Severe and life-threatening forms of meningitis should be kept in intensive care units and intensive care units under constant supervision of medical personnel.

Forecast. Prevention

The prognosis for the development of meningitis depends on its causative agent. With bacterial meningitis (taking into account the fact that in 60% of cases it is meningococcal meningitis), the prognosis is always (even in modern hospital conditions) very serious - mortality can reach 10-15%, and with the development of generalized forms of meningococcal infection - up to 27%. Even with a successful outcome, there is a high risk of residual effects, such as intellectual impairment, paresis and paralysis, ischemic stroke, etc.

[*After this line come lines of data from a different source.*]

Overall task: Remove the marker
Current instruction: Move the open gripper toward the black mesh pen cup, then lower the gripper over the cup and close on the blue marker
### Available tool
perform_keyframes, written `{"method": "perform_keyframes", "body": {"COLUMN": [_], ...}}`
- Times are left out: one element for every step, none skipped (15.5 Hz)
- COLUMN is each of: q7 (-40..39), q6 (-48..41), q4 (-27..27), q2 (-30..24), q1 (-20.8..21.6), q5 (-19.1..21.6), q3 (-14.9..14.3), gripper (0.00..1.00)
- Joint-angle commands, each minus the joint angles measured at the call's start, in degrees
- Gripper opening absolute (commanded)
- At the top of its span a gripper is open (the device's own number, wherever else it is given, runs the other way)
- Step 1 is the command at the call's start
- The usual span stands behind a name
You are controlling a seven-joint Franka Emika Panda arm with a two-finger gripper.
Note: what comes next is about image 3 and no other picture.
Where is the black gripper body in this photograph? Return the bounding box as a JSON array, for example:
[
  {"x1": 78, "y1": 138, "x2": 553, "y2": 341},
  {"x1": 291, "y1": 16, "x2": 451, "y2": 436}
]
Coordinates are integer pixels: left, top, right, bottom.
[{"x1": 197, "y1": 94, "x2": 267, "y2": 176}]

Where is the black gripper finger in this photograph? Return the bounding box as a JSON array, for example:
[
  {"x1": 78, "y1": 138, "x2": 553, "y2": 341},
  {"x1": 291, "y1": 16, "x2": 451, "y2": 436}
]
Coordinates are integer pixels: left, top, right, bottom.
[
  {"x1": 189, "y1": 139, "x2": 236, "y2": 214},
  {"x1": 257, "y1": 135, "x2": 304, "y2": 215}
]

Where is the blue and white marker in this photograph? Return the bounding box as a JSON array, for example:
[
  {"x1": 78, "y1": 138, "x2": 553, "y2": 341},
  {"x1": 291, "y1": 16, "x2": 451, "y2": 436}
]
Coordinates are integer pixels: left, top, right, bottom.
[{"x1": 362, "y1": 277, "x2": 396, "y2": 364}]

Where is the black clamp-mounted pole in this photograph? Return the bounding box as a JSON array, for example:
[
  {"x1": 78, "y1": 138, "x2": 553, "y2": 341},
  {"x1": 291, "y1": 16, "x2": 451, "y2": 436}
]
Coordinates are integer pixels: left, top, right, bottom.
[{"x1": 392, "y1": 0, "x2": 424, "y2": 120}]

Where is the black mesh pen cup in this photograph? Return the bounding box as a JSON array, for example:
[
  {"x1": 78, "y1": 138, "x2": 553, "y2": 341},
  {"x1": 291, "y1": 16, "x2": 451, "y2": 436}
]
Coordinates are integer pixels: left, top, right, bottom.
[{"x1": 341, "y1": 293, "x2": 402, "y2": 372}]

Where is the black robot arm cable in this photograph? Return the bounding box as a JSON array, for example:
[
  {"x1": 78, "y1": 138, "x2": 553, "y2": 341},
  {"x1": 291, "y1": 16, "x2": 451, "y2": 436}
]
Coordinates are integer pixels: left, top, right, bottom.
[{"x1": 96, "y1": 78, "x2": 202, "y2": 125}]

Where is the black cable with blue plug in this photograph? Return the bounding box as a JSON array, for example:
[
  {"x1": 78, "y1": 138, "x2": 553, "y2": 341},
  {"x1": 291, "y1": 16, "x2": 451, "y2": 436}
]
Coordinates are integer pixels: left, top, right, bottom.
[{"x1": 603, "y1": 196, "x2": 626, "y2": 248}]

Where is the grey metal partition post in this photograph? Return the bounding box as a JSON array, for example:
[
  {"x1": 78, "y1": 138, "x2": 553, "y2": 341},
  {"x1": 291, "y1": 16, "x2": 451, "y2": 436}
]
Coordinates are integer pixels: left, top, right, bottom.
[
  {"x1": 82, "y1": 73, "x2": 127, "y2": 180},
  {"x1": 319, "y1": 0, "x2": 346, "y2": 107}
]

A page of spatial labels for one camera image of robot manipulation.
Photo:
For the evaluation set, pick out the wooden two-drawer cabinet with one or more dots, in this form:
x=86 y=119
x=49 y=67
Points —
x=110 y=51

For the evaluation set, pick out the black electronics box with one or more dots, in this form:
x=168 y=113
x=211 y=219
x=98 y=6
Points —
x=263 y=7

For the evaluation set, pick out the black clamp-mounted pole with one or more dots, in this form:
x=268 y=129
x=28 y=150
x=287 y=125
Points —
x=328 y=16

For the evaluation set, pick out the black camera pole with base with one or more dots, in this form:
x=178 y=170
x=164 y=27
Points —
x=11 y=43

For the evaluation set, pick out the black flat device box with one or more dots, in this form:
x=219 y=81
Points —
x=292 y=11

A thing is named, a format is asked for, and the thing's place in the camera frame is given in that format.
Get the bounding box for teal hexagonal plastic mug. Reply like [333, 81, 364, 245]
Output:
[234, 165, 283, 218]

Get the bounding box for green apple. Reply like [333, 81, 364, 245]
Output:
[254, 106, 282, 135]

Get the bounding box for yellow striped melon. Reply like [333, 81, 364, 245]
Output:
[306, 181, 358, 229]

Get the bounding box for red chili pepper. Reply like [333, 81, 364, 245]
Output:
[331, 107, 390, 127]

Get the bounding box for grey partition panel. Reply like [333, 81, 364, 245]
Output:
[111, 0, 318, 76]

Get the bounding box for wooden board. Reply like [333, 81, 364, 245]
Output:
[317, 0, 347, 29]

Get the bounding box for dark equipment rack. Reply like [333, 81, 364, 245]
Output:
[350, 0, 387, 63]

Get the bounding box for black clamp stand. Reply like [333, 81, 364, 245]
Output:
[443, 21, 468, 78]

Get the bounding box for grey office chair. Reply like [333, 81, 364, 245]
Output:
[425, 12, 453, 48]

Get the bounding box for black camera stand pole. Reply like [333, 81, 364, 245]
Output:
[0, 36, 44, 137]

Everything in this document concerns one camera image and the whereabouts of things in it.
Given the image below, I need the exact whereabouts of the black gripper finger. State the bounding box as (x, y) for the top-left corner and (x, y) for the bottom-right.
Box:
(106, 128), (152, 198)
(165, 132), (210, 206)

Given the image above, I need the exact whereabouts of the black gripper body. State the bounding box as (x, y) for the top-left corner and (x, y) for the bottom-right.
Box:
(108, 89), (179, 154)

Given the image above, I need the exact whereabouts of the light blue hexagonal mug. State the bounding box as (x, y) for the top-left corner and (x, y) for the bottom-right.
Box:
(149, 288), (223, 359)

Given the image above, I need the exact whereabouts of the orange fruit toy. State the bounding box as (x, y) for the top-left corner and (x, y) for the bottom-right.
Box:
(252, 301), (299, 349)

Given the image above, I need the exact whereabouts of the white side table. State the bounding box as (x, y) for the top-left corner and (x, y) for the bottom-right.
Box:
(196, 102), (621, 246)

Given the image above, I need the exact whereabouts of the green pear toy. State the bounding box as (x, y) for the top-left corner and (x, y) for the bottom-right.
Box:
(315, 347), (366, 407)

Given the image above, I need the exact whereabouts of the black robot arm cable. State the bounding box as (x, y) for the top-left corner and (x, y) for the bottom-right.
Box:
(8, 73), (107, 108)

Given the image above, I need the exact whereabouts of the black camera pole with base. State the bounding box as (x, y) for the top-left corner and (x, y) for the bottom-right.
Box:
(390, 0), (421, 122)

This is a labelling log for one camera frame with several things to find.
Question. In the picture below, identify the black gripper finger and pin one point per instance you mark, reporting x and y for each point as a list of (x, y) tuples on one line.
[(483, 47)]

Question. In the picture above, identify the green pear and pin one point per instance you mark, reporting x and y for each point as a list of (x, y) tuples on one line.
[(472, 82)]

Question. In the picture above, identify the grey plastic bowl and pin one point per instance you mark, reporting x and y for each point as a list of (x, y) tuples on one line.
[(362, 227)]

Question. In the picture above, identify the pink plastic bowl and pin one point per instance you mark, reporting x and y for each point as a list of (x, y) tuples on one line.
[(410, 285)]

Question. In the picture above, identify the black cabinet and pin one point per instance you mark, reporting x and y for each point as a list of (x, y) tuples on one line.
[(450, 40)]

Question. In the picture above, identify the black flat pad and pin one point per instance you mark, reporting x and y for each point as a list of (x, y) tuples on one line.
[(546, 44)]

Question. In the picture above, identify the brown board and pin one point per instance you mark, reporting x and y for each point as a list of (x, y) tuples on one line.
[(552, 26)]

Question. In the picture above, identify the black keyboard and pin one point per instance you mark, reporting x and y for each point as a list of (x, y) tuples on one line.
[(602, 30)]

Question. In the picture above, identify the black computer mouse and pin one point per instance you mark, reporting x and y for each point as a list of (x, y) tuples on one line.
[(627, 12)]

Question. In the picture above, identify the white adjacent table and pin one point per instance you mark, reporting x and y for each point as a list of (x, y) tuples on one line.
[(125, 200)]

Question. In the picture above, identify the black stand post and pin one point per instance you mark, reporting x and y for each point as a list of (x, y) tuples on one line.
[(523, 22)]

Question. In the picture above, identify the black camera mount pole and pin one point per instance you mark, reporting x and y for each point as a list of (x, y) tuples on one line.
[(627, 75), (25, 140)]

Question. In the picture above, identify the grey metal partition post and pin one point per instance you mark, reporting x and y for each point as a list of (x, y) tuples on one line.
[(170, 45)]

It is impossible to predict the development of certain disorders; it is only possible to minimize their occurrence by timely contacting a doctor and starting treatment. With viral meningitis, the prognosis is more favorable; in general, mortality is no more than 1% of all cases of the disease.

Prevention of meningitis includes specific and non-specific activities.

Nonspecific- healthy lifestyle, strengthening the immune system, maintaining good hygiene, using repellents, etc.

Specific prevention is aimed at developing immunity against certain pathogens of infectious meningitis; this is vaccination, for example, against meningococcal infection, pneumococcus, and Haemophilus influenzae. Vaccinations are most effective in children's groups, since children are most susceptible to developing meningitis, and vaccination reliably reduces their incidence rate.